J'aime pÔ les pamplemousses qui giclent -_- !

la boîte noire

le 04/11/2006 à 22h30

Ça commence sur les chapeaux de roue. Le spectateur se trouve dans l’habitacle d’une voiture lancée à tombeau ouvert sur une route de campagne. Ces quelques secondes paraissent interminables. Jusqu’à ce que la voiture dévisse et percute un cycliste de plein fouet. C’est à ce moment-là qu’Arthur Seligman (José Garcia) se réveille. Mal en point. Dans un hôpital, qu’on apprendra être celui de Cherbourg un peu plus tard. Victime d’un accident de voiture, a-t-il pour autant tué un innocent enfant comme son subconscient semble le lui avoir indiqué ?
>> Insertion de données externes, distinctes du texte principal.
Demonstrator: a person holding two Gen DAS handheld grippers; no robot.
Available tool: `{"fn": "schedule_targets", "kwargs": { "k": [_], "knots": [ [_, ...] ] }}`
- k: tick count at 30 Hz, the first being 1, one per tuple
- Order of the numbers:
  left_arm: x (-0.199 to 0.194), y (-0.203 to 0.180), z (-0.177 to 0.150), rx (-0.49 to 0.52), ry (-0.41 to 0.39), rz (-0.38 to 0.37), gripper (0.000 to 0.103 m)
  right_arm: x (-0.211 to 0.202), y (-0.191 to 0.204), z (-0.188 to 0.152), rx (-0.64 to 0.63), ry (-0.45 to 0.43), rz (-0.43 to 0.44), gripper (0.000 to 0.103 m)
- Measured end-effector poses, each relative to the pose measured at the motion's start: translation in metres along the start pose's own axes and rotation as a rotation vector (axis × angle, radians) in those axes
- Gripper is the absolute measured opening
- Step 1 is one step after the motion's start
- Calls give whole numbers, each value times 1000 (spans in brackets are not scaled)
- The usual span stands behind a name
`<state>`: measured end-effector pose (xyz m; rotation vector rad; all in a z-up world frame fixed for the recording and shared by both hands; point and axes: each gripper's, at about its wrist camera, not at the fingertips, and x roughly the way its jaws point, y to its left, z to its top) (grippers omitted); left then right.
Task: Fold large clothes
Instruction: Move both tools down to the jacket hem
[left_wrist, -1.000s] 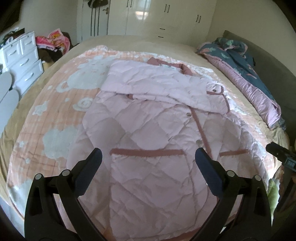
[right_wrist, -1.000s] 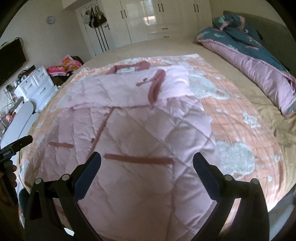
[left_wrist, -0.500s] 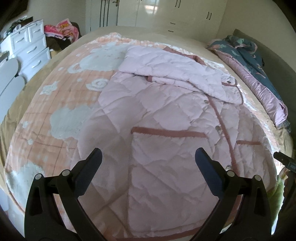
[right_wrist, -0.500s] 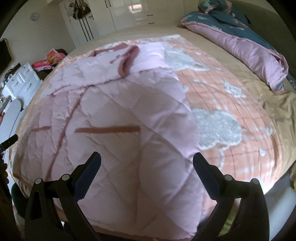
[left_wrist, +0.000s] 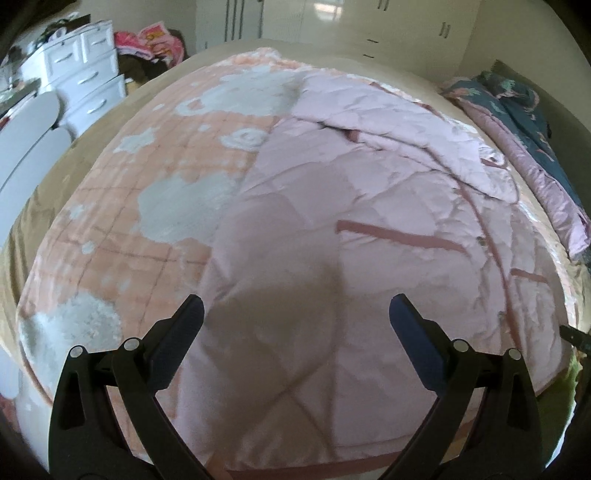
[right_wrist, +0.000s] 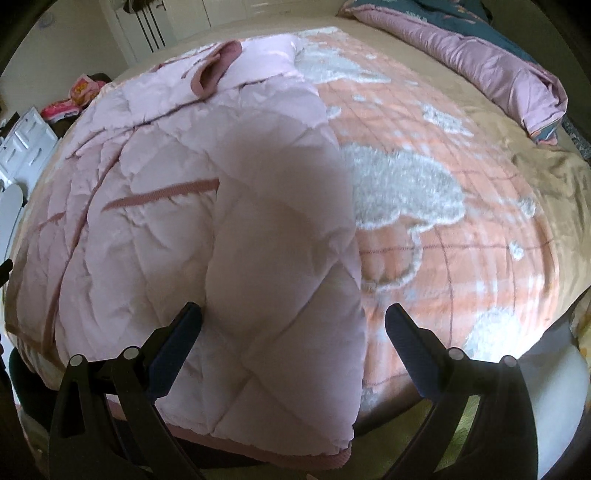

Ce qui est sûr, c’est qu’Arthur, même si sa vie n’est plus en danger, souffre d’une grave amnésie. La belle infirmière Isabelle (Marion Cotillard) va l’aider à remettre de l’ordre dans sa tête en lui remettant une sorte de carnet dans lequel elle a consigné toutes les paroles, a priori incompréhensibles, que l’accidenté a prononcées durant son sommeil. Mais le travail est immense car, à la base, Arthur ne comprend même pas pourquoi il circulait sur cette route cherbourgeoise.

Commence alors une autre phase très pénible pour un homme qui ne sait plus du tout à quel saint se vouer. Comme si la réalité se dérobait sous ses pieds. Il a beau faire des efforts incommensurables, il donne l’impression de pouvoir basculer à tout moment dans la folie. Au fil des jours, il acquiert toutefois la certitude que sa boîte noire, son subconscient, en fait, tente de le remettre sur la piste d’un passé dramatique qui le vit perdre son frère dans des circonstances particulièrement tragiques. Arthur s’en est toujours voulu d’avoir survécu. Ce qu’on lui a toujours « vendu » comme un accident en était-il vraiment un ? Le miraculé de la route en doute de plus en plus fortement. Et si c’était, précisément, à cet endroit-là, que sa boîte noire voulait l’emmener ? Et, si oui, pourquoi ?

Disons-le tout de go, Richard Berry a signé une réussite avec La Boîte noire. Son atmosphère inquiétante, ses tons gris, son cheminement lent et inattendu rendent l’ensemble particulièrement original et surprenant. Cerise sur le gâteau, José Garcia est une nouvelle fois excellent dans une composition sombre. Le comédien avait radicalement changé de registre avec Le Couperet, de Costa-Gavras. Après avoir été abonné des lustres aux rôles de comique déjanté, il prouvait, un peu contre toute attente, qu’il avait l’étoffe d’un vrai (anti-)héros de films noirs. A la vision de La Boîte noire, on se demande même comment il pourrait de nouveau nous faire rire, tant il est crédible en amnésique à la recherche de son passé le plus lointain
.

De plus ce film est tiré d'un livre tony Benacquista ,auteur que j'apprécie notammment son livre "Malavita ".

Commentaires

Par shilinguette le 26/11/2006 à 12h14

Mon dernier coup de coeur qui m'a fait penser à toi! Babel, du réalisateur de "21 grammes" et "amours chiennes" avec le même acteur vedette(euh, je crois que son nom c'est machin Bernal :/). Très humain, profond, une merveille. A voir absolument!!! Seul hic, il faut aller en ville (VO oblige!). Rive gauche pour info!